Explain when a z-test would be appropriate over a t-test.

Z -test is a statistical test mostly used where normal distribution is applied and usually used in an attempt to solve problems that contains sample whose n value is more than 30 in this case n ≥ 30. On the other hand, t-test works best for any statistical hypothesis tests in which t test analysis and statistics follows the distribution on a hypothesis that is null.
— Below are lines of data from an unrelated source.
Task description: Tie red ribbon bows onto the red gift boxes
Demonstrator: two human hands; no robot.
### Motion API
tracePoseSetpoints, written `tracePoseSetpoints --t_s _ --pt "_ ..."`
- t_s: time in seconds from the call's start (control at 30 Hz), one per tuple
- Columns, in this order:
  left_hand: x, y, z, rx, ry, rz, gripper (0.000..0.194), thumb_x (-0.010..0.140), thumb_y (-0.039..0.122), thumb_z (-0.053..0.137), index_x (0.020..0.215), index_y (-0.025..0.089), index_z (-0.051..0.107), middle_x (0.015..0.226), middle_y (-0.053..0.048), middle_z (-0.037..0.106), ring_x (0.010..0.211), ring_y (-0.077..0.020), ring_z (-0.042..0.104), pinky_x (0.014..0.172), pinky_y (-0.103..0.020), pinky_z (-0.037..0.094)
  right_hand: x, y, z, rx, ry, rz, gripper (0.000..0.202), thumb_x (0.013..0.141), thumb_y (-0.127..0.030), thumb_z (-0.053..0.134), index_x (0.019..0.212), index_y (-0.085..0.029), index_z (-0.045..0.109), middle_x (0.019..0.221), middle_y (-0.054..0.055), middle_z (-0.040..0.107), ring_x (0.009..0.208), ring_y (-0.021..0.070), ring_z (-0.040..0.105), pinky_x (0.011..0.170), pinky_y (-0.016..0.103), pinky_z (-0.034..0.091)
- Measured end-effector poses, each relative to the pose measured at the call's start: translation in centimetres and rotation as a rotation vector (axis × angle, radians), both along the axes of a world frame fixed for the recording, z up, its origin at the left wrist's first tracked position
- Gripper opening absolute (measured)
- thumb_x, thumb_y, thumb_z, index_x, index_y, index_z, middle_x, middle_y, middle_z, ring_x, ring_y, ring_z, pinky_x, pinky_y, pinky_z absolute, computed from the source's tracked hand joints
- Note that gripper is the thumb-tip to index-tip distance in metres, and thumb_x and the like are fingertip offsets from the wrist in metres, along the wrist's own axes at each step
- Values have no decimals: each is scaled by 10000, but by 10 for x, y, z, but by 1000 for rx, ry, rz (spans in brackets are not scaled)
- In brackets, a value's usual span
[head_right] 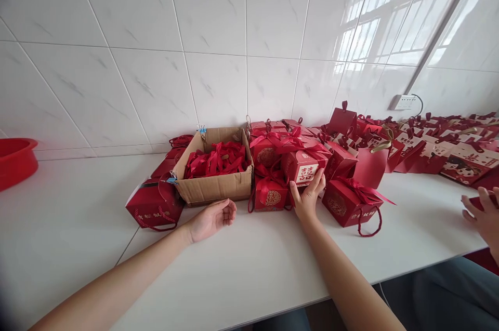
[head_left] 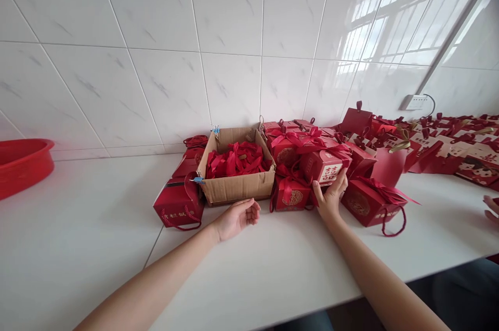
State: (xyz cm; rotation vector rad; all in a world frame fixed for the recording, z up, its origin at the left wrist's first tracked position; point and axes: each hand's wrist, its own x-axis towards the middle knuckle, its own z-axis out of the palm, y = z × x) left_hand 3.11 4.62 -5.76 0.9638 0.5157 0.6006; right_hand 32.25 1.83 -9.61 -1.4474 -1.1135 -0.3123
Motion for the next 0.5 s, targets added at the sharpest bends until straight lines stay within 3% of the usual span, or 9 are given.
tracePoseSetpoints --t_s 0.33,0.5 --pt "0 2 -3 -24 -6 -11 289 784 389 687 786 102 658 707 -45 624 658 -121 574 634 -248 427 -10 -15 16 45 51 -50 968 721 -499 679 1472 -184 157 1460 184 70 1388 353 86 1107 572 166" --pt "0 2 -3 -41 -9 -6 292 769 389 701 781 101 657 716 -46 621 666 -124 572 637 -251 423 -14 -21 23 116 -72 -67 981 723 -405 700 1480 -175 122 1450 181 105 1385 331 110 1112 567 160"
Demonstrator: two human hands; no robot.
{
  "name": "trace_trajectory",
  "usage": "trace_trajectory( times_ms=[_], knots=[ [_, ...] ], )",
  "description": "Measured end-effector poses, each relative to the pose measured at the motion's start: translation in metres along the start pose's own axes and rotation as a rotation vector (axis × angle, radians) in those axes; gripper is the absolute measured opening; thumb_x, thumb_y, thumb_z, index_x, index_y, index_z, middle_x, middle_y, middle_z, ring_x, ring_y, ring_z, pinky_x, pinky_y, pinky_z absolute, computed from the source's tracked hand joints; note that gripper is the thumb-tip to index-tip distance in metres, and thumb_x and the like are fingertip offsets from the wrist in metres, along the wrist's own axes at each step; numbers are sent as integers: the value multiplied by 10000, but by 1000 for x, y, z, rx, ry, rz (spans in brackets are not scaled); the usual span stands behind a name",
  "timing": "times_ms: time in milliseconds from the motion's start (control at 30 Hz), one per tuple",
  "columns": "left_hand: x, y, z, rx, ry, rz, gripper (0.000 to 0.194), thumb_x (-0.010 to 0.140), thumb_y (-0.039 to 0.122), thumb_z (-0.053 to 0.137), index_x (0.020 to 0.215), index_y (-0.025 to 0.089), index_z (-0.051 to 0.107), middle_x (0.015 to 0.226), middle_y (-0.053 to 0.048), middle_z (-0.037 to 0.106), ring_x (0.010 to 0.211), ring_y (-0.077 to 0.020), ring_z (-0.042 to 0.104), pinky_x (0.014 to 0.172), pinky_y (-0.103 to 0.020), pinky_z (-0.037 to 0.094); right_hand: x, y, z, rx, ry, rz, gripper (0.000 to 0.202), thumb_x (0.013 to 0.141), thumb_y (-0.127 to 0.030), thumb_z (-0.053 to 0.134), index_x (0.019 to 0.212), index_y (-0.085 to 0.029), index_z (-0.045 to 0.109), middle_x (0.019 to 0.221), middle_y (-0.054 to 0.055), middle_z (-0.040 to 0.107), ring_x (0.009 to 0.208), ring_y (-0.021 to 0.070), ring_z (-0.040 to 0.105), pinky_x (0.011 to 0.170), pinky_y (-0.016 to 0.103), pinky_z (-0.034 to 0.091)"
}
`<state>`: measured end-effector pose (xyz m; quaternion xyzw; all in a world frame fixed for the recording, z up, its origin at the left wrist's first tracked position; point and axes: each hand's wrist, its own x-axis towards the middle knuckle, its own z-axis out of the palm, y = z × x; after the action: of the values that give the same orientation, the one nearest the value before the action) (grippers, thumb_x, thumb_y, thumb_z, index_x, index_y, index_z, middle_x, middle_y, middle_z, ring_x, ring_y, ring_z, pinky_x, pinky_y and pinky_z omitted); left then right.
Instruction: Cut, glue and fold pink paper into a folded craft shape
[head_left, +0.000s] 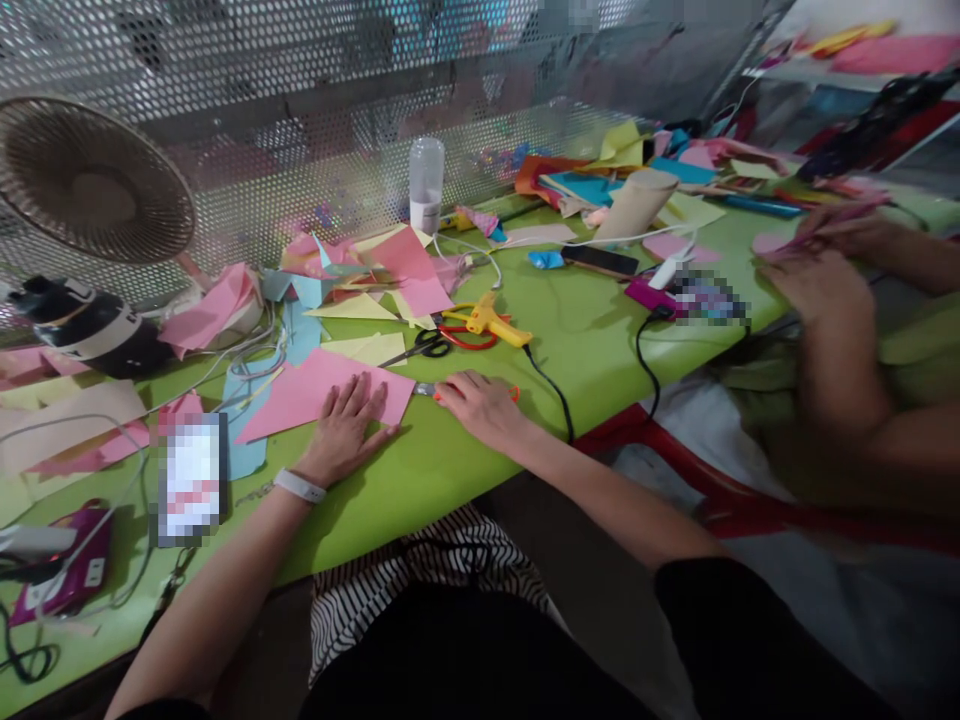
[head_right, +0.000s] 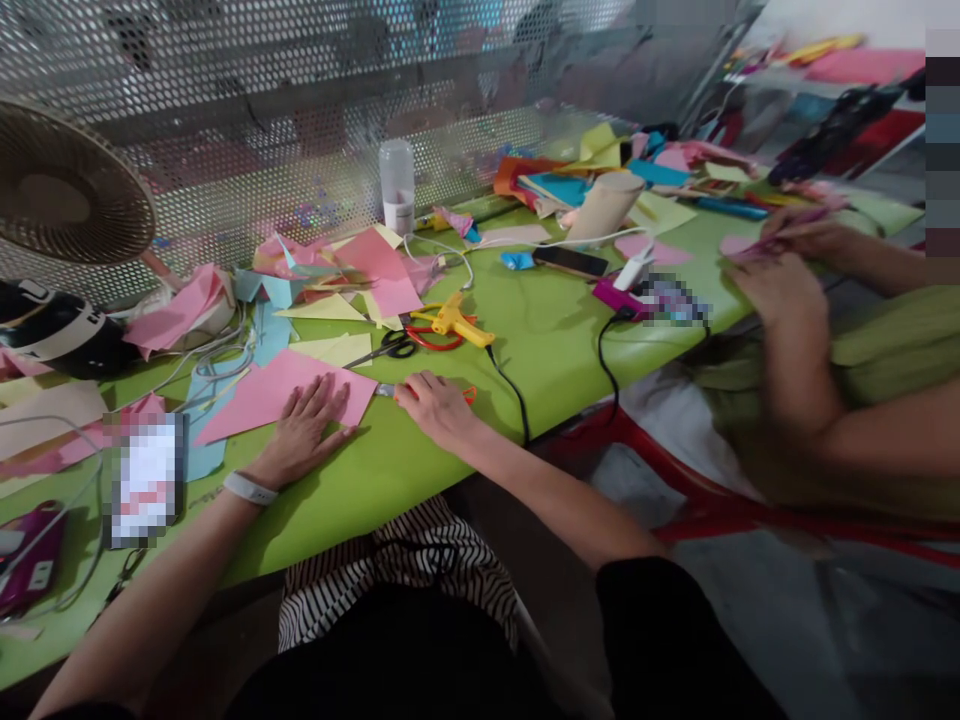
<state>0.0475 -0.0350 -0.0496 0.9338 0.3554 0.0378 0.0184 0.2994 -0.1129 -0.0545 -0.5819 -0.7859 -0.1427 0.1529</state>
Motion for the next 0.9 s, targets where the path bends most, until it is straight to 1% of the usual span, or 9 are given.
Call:
trace_trajectory(
  times_ms=[100, 200, 300, 467, 600, 900],
  knots=[
    [0, 2, -3, -15, 16, 4, 769, 947, 681, 290, 1563, 223, 242, 1649, -106, 144, 1526, -287, 101, 1222, -505, 110, -3, 0, 1, -5, 17, 11, 299, 1014, -177, 398, 1047, -168, 695, 925, 102, 668, 833, 199, 576, 674, 322, 429],
    [0, 2, -4, -30, 1, 16, 744, 962, 665, 244, 1565, 229, 233, 1637, -79, 213, 1522, -270, 142, 1225, -513, 96, -4, 1, 1, -7, 24, 18, 301, 1018, -192, 395, 1051, -168, 693, 925, 103, 671, 838, 203, 573, 672, 331, 423],
    [1, 3, -6, -31, -30, 23, 741, 967, 658, 220, 1563, 217, 239, 1620, -75, 268, 1513, -259, 186, 1228, -515, 80, -4, 1, 1, -7, 36, 35, 298, 1022, -209, 398, 1052, -160, 691, 931, 104, 678, 844, 205, 574, 673, 331, 415],
    [2, 5, -10, -22, -39, 15, 773, 955, 677, 235, 1562, 198, 243, 1622, -90, 251, 1513, -266, 184, 1229, -513, 90, -2, -1, 1, -24, 33, 15, 291, 1020, -194, 409, 1042, -151, 696, 930, 96, 689, 841, 199, 587, 692, 322, 421],
    [2, 5, -10, -14, -41, 12, 776, 956, 676, 233, 1555, 184, 261, 1622, -94, 242, 1513, -264, 181, 1228, -515, 93, 0, 0, 2, -38, 36, 13, 288, 1019, -184, 408, 1059, -151, 692, 930, 94, 687, 849, 198, 583, 690, 321, 419],
    [1, 3, -8, -27, -38, 24, 760, 956, 674, 259, 1545, 194, 281, 1620, -89, 256, 1512, -264, 185, 1226, -529, 104, -4, 9, 2, 6, 48, 3, 290, 1020, -203, 414, 1051, -148, 698, 922, 99, 680, 849, 204, 575, 692, 341, 421]
  ],
)
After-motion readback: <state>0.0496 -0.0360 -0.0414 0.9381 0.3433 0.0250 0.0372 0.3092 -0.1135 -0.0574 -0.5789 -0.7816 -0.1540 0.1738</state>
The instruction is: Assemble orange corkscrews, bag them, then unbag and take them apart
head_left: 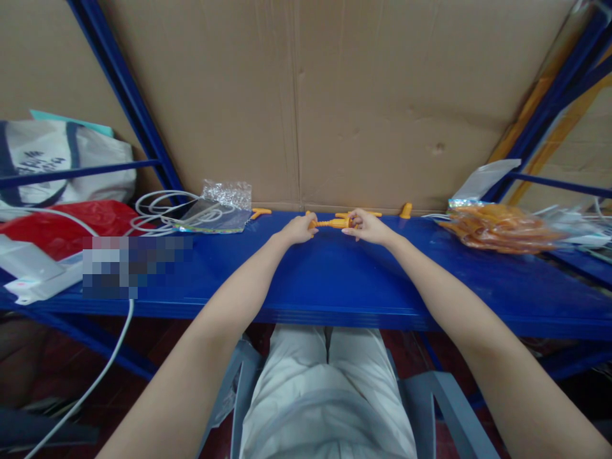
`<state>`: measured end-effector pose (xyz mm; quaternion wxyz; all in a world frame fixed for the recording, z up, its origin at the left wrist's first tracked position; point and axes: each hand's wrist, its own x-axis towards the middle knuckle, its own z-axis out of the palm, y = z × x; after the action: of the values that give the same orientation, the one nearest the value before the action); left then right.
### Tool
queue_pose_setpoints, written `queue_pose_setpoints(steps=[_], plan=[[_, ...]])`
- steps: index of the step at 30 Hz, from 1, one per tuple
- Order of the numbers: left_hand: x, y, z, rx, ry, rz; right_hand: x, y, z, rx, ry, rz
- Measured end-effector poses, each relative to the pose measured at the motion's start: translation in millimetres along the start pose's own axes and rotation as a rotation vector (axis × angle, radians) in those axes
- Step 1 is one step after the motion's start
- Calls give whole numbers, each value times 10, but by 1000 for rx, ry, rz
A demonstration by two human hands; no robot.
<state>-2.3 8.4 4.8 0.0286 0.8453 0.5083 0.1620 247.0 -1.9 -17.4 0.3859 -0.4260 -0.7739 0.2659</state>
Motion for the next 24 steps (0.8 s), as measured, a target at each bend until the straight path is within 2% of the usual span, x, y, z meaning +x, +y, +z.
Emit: queue_pose_setpoints(steps=[8, 16, 24], plan=[[-1, 1, -4, -1, -5, 11, -3, -4, 27, 39, 7, -13], [-25, 31, -25, -51, -10, -14, -20, -42, 45, -53, 34, 31], [-38, 42, -39, -53, -18, -12, -39, -128, 56, 18, -2, 75]])
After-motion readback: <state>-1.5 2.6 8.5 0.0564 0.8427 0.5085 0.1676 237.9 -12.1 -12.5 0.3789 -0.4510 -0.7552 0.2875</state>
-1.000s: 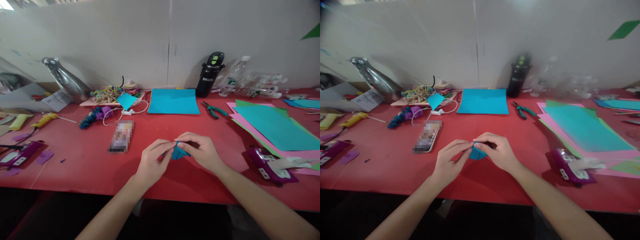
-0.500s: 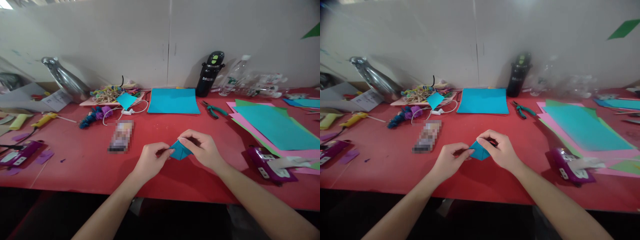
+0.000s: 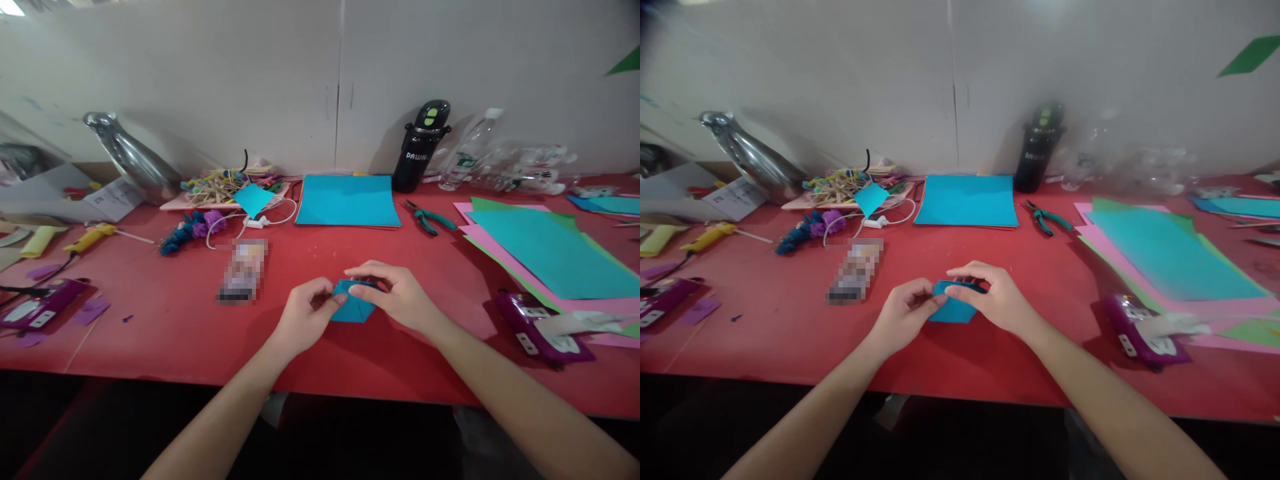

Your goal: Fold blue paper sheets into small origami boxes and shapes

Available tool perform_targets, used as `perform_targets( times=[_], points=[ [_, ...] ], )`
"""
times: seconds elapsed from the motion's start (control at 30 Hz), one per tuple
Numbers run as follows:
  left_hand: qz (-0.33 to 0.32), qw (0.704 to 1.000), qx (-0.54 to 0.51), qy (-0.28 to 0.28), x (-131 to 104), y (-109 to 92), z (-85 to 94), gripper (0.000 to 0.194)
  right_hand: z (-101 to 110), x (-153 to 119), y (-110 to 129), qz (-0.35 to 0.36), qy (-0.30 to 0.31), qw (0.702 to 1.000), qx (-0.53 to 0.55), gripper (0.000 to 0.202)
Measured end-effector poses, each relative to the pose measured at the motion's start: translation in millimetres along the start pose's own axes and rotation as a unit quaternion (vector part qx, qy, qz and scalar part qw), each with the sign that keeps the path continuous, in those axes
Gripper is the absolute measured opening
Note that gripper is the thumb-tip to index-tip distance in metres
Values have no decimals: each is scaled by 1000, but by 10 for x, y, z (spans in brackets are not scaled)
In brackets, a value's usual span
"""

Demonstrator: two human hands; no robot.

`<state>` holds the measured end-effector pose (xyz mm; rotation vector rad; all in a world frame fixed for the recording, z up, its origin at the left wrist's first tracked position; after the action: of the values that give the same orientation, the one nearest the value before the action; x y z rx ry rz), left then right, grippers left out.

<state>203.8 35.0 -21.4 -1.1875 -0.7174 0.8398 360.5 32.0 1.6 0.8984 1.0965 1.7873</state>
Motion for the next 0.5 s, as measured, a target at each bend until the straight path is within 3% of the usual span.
perform_targets(
  times=[0.17,0.3,0.5],
  points=[
    [-18,991,-98,-85,6,103,225,31,85,15,-197,-25,-51,997,47,56],
    [-9,982,-153,-110,12,199,275,26,-3,26,-228,-19,-34,993,109,39],
    [-6,983,-157,-99,25,213,273,25,49,-30,-83,16,-61,997,37,25]
  ],
)
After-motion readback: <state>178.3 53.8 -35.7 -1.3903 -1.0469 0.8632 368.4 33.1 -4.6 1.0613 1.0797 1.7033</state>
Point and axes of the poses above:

In most cases, t-test is used when a comparison of two samples is done in even a situation whereby they have different numerical of replicates. In this case, t-test would not fit large values as z-test.

An illustration of an example to show z-test is when a person wants to test if coffee and tea are equally popular or dunk in an area or town under study. He will then take a sample of like 400 of which 320 drink tea. In testing the hypothesis, z-test would be appropriate.

Question 2

Researchers routinely choose an alpha level of 0.05 for testing their hypotheses. What are some experiments for which you might want a lower alpha level (e.g., 0.01)? What are some situations in which you might accept a higher level (e.g., 0.1)?

Lower alpha equals to lower probability usually of type 1 error. This means that there will be dire consequences of rejecting true or null hypothesis. A good example is on the court where jury trial whereby null refers to innocence. When you reject the null then you mean one is to be convicted.

Situations where higher level of alpha let’s say 0.1 works when accepting null hypothesis.

Question 3

If you were the researcher for this study, would you immediately set the alpha level at 0.001 or 0.05? Why or why not? (Read the methodology below)

I would set alpha to be 0.05, this is because I would expect to get results of the tests on the patients brought to the hospital.